Clarke acknowledges the benefits of colonial empires to Great Britain and the United States, but maintains that moral idealism, rather than aggression by the Central Powers, better accounts for their entrance into the war. The invasion of Belgium and German U-boat attacks on civilian ships led to a public outcry, but Wilson claimed that a diplomacy of principle—not of pragmatism—must take precedence over brute force and form the basis of shaping the peace. He promised "to bring updated liberal principles to the rescue and redemption of the whole world" (212). Many historians see Wilson as either a romantic ignorant of the realities of foreign policy or a stubborn religious moralist who refused to see that compromise offered the best path to achieving his goals. Clarke differs in his assessment of the Fourteen Points and concludes that the legacy of Wilson's rhetoric was the best hope for furthering a liberal agenda and avoiding a future world war.
The author concludes that two narrative threads shed the most light on the war and its legacy:
one is that of economic consequences, which was essentially the way Trotsky analyzed the impact of the war in speaking of it as the locomotive of history. But an alternative vocabulary is that of moral intentions, an idiom that Anglo-American liberals shared. (353)

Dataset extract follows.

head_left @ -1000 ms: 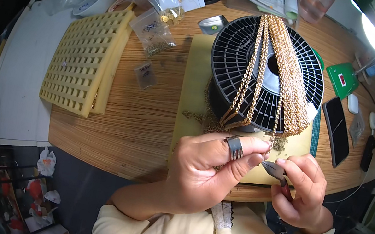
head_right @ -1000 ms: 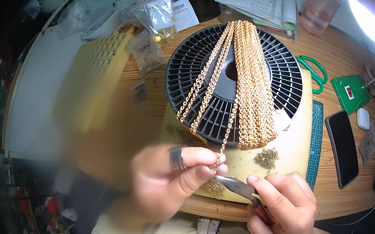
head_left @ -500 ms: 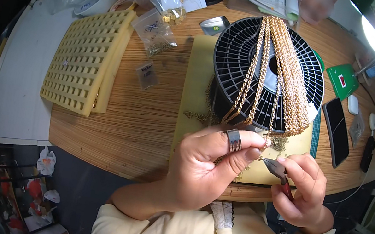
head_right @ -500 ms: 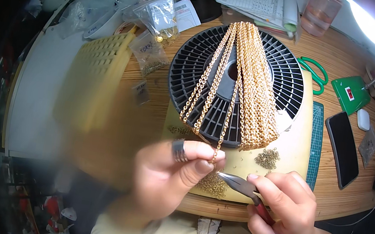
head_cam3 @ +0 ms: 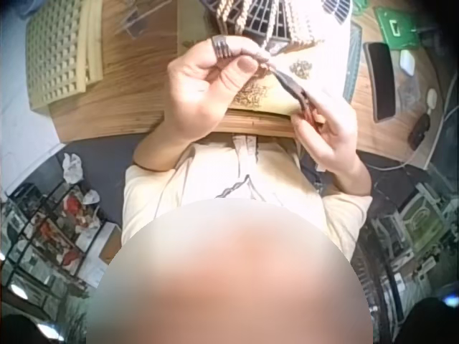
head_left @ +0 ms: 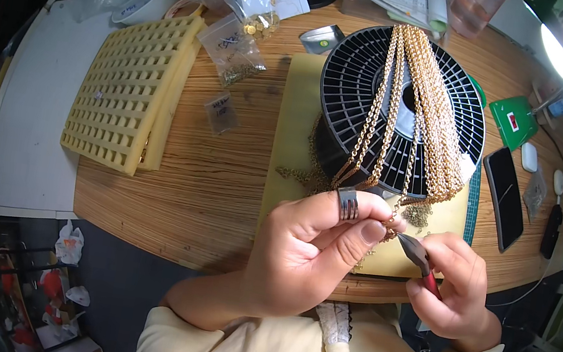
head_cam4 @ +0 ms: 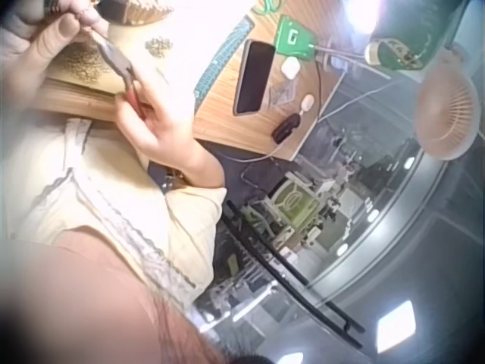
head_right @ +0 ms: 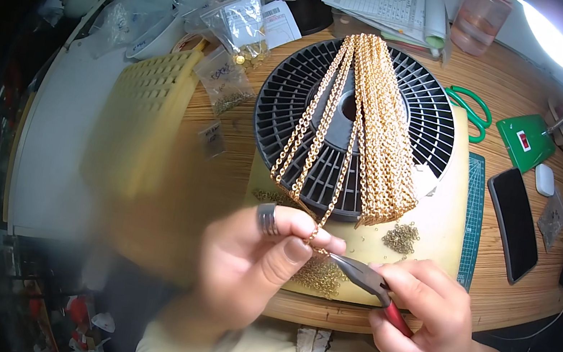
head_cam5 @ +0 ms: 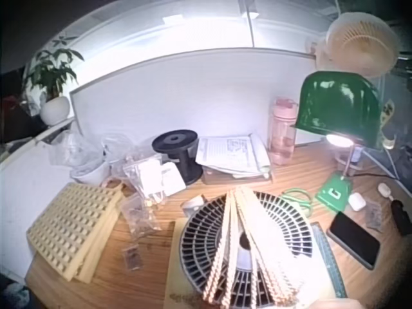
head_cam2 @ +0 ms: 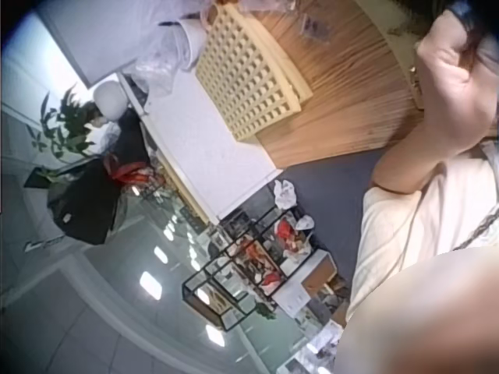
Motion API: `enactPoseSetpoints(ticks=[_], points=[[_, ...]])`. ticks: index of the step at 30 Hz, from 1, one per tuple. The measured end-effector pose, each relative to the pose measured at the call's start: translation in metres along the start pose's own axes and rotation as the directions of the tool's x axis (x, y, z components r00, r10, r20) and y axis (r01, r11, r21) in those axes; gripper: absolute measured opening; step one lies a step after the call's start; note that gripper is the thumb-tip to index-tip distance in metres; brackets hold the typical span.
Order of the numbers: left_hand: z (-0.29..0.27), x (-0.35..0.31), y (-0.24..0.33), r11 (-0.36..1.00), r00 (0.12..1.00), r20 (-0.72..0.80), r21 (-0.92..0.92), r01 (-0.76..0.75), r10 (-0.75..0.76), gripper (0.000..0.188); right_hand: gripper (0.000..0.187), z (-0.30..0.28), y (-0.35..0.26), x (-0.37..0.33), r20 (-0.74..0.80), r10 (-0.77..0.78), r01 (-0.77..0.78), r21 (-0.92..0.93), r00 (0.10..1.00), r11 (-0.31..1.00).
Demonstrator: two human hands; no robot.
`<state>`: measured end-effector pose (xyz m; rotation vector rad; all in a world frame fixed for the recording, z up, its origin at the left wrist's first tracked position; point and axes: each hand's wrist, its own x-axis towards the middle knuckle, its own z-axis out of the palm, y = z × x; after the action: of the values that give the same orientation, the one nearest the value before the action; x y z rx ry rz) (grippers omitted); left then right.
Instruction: Assembling and cutting sections of gold jewelry chains at a workbench.
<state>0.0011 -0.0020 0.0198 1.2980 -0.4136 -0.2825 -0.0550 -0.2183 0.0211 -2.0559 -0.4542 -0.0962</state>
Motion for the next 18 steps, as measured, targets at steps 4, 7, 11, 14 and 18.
enactPoseSetpoints(ticks=[4,7,11,14,18], points=[[-0.0002,-0.0016,0.0005,0.991,0.998,0.004,0.120,0.060,-0.061,0.020,0.052,0.0031,-0.0028,0.0031,-0.113,-0.270,0.186,-0.478,0.956,0.859],[0.0004,0.0007,-0.0002,0.917,0.999,0.023,0.397,-0.031,0.024,0.018,0.050,0.0070,-0.0023,0.0057,-0.117,-0.384,0.231,-0.628,0.916,0.743],[0.0005,-0.0006,-0.0039,0.742,0.955,0.128,0.606,-0.288,0.267,0.026,0.048,0.0068,-0.0060,0.0092,-0.071,-0.404,0.247,-0.693,0.912,0.677],[0.0006,-0.0031,-0.0022,0.652,0.936,0.144,0.683,-0.328,0.320,0.030,0.047,0.0074,-0.0055,0.0088,-0.060,-0.391,0.236,-0.710,0.919,0.663],[-0.0005,-0.0042,-0.0020,0.613,0.928,0.169,0.709,-0.348,0.331,0.035,0.047,0.0065,-0.0060,0.0091,-0.039,-0.437,0.261,-0.754,0.899,0.603]])
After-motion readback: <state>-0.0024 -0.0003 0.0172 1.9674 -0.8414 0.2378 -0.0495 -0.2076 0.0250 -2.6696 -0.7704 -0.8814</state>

In his well-written, entertaining, and discerning new book, Peter Clarke offers an alternative interpretation that identifies a liberal moralism shared by Anglo-American diplomats rather than a selfish pragmatism among the causes of World War I. He also refutes Leon Trotsky's claim that the war was the locomotive for a revolution entailing a worker's rebellion and the destruction of capitalism. Instead, he counters that workers' patriotism and the flexibility of western liberalism and capitalism were keys to avoiding revolution.